Let us use this formula to generate the variance covariance matrix for the five stocks mentioned earlier. MS Excel will be utilised for this purpose; the daily closing prices of the five stocks over the past six months have been obtained.
Step 1- Calculating the daily returns should be second nature by now. I’m sure you don’t need me to explain the process – here’s the excel snapshot for your reference.
By examining the closing price, I was able to calculate the daily returns. I utilized a specific formula for this purpose.
Step 2- Using the ‘average’ function in Excel, determine the daily returns of each stock.
Step 3- Set up the excess return matrix
The difference between a stock’s daily return and its average return is known as the excess return matrix. In the preceding chapter, we saw this in action when we examined the covariance between two stocks.
I have organised the extra return matrix like this –
The resulting matrix X is of size n x k, with n being the number of observations (in this case 127) and k being the number of stocks (5).
Step 4- Generate XT X matrix operation should be employed to generate a kxk matrix.
It might sound fancy, but that is not the case.
We now have a new matrix, XT, formed by swapping the rows and columns of the original matrix X. This is referred to as a transpose matrix and denoted as XT. Our goal is to compute the product between X and its transpose, denoted as XT X.
The output of this operation is a k x k matrix, with k being the number of stocks in the portfolio; as there are 5 stocks, this matrix will be 5 x 5.

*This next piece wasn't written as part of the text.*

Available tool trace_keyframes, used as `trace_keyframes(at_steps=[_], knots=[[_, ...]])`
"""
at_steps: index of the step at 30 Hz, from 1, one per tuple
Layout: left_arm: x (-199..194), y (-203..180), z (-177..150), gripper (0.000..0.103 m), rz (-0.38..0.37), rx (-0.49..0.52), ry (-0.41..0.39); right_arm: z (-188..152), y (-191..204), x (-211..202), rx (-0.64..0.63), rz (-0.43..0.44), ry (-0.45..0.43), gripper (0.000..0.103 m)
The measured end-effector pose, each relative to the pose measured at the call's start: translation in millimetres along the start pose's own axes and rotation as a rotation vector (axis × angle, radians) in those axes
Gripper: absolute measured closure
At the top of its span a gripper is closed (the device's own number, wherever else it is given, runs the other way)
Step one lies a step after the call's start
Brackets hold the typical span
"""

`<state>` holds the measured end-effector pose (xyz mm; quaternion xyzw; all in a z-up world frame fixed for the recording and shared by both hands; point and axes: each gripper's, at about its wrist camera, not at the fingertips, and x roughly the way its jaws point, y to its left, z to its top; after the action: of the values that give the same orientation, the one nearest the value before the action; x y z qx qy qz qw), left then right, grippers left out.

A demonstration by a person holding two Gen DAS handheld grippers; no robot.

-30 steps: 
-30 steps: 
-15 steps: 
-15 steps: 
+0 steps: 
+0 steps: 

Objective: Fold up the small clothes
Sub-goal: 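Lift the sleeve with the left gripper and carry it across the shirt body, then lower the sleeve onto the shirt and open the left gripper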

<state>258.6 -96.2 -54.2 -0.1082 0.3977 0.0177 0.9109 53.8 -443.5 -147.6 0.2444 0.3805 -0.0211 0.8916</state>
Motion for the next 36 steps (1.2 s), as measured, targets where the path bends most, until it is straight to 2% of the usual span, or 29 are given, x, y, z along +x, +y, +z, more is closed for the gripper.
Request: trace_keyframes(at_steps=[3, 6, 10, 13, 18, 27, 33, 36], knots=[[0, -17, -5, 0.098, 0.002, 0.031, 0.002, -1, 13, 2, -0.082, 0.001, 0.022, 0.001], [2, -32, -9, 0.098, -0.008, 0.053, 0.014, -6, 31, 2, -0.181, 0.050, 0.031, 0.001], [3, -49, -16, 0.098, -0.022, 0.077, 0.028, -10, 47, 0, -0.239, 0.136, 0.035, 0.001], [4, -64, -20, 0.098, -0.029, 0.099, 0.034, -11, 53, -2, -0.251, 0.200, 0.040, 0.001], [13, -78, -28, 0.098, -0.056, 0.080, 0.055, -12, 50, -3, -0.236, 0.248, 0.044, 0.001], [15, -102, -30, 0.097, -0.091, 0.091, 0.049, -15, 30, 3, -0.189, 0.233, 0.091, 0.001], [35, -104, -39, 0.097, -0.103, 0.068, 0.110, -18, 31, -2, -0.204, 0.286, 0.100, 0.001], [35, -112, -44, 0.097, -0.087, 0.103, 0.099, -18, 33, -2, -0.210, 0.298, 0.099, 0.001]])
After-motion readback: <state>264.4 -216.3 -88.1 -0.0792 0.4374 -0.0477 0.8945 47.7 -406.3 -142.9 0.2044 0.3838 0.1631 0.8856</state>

This can be achieved in one move with Excel, using the following function components to generate a k x k matrix –
Take note that when you use this formula, you have to include the k x k matrix explicitly. Do not attempt to hit ‘enter’ right away. For every array function in Excel, it is important to press ctrl+shift+enter.
When you press ctrl+shift+enter, Excel will produce a splendid k x k matrix – here’s what one looks like.
Step 5 – To complete the variance covariance matrix, each element of the XT X matrix must be divided by the number of observations, n. As a reminder, the formula for the variance covariance matrix is as follows:
To begin, we construct a k x k arrangement.
Once the layout is set, select all of the XT X cells with no deselection and divide them by 127. Keep in mind that as this is still an array function, you must press ctrl+shift+enter instead of just enter.
Hit control shift enter to get the ‘Variance – Covariance’ matrix. The numbers indicated in it will be quite minimal, however there is no need to worry about this. Here’s the matrix –
Take a moment to understand of the ‘Variance-Covariance’ matrix. If we desire to determine the covariance between two stocks, like Wonderla and PVR, we can easily locate Wonderla on the left side and identify the corresponding value in the same row that corresponds to PVR. This particular value represents the covariance between the two stocks. I have highlighted this value in yellow for clarity.
The matrix illustrates that the correlation between Wonderla and PVR is 0.000034, which is the same as the relationship between PVR and Wonderla.
Notice the blue-highlighted number; it is the covariance between Cipla and itself. If you know about statistics, then you understand that this figure merely stands for variance!
It is clear why this matrix is known as the Variance-Covariance Matrix; it provides us with both metrics.
The variance and covariance metrics give us tiny numbers that are not particularly helpful. If we want to get actual value from the data, then we need the ‘Correlation Matrix’.
Let’s look at producing a correlation matrix, and striving to calculate portfolio variance as our ultimate goal.